[DATA BLOCK Boundary: Start]

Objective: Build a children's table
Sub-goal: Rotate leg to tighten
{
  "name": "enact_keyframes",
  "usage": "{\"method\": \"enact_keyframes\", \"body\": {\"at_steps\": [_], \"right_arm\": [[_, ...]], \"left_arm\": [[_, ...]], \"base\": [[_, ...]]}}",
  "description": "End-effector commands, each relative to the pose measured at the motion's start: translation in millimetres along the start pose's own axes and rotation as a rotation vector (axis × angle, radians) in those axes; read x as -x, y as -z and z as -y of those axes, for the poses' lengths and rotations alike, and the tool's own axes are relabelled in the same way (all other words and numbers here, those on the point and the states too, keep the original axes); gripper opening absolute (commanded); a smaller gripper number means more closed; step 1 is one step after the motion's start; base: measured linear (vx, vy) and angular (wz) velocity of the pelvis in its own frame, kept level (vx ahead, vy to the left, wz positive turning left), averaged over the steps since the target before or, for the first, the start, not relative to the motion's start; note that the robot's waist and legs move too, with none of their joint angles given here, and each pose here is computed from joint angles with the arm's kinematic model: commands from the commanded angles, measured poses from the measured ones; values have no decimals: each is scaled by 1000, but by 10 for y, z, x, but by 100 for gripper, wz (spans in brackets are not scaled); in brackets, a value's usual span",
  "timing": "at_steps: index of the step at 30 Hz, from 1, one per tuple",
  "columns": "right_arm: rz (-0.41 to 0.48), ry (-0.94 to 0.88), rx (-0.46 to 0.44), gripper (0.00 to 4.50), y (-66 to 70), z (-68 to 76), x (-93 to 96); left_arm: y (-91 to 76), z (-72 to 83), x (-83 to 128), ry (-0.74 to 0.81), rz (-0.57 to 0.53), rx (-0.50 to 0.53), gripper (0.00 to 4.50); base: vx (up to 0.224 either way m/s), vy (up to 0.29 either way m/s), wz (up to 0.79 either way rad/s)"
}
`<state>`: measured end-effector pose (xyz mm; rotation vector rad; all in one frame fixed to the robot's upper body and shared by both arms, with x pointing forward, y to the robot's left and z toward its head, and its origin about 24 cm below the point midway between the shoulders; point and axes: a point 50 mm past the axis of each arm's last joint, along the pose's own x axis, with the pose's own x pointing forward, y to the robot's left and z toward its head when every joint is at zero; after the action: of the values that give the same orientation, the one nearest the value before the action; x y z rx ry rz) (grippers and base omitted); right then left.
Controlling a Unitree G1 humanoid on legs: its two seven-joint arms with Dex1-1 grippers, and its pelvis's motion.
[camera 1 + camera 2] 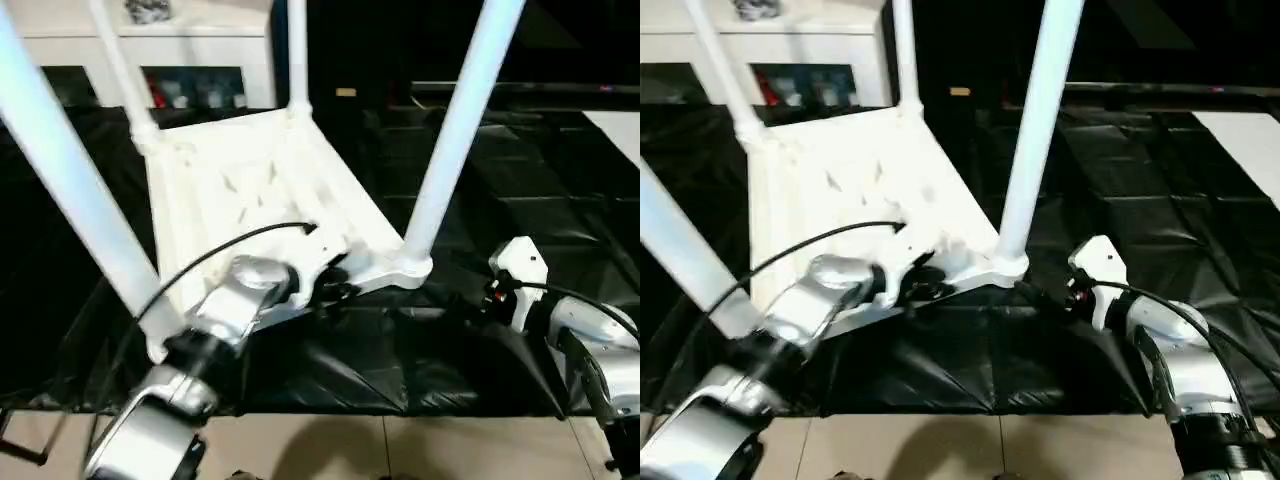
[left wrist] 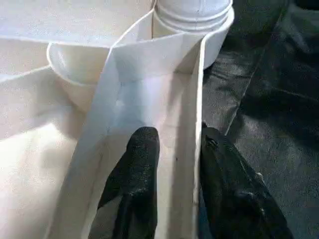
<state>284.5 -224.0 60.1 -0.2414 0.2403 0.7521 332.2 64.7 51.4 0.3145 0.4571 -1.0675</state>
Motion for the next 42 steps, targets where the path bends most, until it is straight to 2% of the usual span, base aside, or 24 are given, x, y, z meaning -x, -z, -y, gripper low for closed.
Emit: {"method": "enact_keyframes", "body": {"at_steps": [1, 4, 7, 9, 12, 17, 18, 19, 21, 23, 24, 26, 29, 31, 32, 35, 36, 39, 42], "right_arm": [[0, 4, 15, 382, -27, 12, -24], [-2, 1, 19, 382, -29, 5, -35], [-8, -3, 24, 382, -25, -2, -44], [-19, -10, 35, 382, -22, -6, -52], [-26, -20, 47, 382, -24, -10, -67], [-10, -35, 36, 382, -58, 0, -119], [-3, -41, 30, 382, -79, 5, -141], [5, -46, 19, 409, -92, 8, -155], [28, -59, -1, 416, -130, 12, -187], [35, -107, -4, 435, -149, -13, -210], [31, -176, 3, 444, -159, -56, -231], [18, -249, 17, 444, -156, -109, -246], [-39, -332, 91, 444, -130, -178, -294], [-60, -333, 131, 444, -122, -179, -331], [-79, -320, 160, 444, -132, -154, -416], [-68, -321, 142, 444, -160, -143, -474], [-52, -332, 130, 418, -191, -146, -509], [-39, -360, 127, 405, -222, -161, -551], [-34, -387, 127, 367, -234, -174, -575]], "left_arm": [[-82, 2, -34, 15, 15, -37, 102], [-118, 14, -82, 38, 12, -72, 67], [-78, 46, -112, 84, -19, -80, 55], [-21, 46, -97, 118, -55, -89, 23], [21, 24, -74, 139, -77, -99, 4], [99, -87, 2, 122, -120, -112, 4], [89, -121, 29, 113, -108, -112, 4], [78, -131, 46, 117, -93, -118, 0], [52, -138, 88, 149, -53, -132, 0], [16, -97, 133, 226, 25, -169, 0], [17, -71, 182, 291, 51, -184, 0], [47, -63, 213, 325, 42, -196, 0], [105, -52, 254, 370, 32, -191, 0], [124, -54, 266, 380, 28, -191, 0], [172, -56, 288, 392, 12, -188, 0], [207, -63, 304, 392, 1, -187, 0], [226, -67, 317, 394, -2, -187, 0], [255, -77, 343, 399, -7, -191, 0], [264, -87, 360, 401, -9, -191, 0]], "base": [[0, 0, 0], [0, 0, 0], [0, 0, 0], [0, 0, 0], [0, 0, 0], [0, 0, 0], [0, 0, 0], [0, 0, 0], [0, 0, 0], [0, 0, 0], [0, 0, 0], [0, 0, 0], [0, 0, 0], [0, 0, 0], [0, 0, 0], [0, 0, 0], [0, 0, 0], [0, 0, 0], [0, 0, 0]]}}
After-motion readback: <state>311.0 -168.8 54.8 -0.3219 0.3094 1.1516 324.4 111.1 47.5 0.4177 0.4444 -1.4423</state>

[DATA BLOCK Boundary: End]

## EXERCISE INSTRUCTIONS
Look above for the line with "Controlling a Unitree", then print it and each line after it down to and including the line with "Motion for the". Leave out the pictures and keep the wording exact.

## THE COMPLETED TASK
Controlling a Unitree G1 humanoid on legs: its two seven-joint arms with Dex1-1 grippers, and its pelvis's motion.
[camera 1 + camera 2] 
[left wrist] 
<state>284.5 -224.0 60.1 -0.2414 0.2403 0.7521 332.2 64.7 51.4 0.3145 0.4571 -1.0675</state>
Motion for the next 42 steps, targets where the path bends most, until it is straight to 2% of the usual span, base aside, or 24 are given, x, y, z meaning -x, -z, -y, gripper low for closed.

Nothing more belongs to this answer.